Your task is to gather the lines below that hold the string "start".

### Dataset section
————

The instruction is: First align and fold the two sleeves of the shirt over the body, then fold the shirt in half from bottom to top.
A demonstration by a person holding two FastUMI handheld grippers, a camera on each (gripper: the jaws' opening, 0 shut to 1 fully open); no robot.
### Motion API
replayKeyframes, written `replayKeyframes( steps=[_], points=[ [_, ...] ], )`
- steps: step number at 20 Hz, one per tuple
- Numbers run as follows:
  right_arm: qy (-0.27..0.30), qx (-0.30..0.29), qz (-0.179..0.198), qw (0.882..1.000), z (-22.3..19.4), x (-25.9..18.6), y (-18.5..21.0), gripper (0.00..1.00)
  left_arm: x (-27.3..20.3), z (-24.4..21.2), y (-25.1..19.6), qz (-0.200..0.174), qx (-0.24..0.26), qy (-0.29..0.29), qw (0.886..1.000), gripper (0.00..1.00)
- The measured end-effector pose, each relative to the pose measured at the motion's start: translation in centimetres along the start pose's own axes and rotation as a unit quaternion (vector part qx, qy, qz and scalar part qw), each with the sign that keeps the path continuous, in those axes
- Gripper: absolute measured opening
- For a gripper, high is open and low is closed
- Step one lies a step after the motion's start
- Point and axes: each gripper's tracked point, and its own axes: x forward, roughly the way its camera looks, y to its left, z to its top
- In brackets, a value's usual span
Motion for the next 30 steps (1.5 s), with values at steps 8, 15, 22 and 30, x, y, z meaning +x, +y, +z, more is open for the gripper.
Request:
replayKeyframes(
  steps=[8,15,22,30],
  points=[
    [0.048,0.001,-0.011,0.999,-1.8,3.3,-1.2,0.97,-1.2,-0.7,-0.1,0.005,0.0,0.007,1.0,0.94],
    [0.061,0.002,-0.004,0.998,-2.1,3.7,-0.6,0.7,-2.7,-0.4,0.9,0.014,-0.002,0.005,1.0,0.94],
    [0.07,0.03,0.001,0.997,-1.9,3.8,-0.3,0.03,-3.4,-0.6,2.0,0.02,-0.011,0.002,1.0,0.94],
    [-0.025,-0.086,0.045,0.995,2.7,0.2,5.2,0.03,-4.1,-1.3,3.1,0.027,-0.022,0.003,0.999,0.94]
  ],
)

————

### Result of this exercise
- The measured end-effector pose, each relative to the pose measured at the motion's start: translation in centimetres along the start pose's own axes and rotation as a unit quaternion (vector part qx, qy, qz and scalar part qw), each with the sign that keeps the path continuous, in those axes
- Step one lies a step after the motion's start

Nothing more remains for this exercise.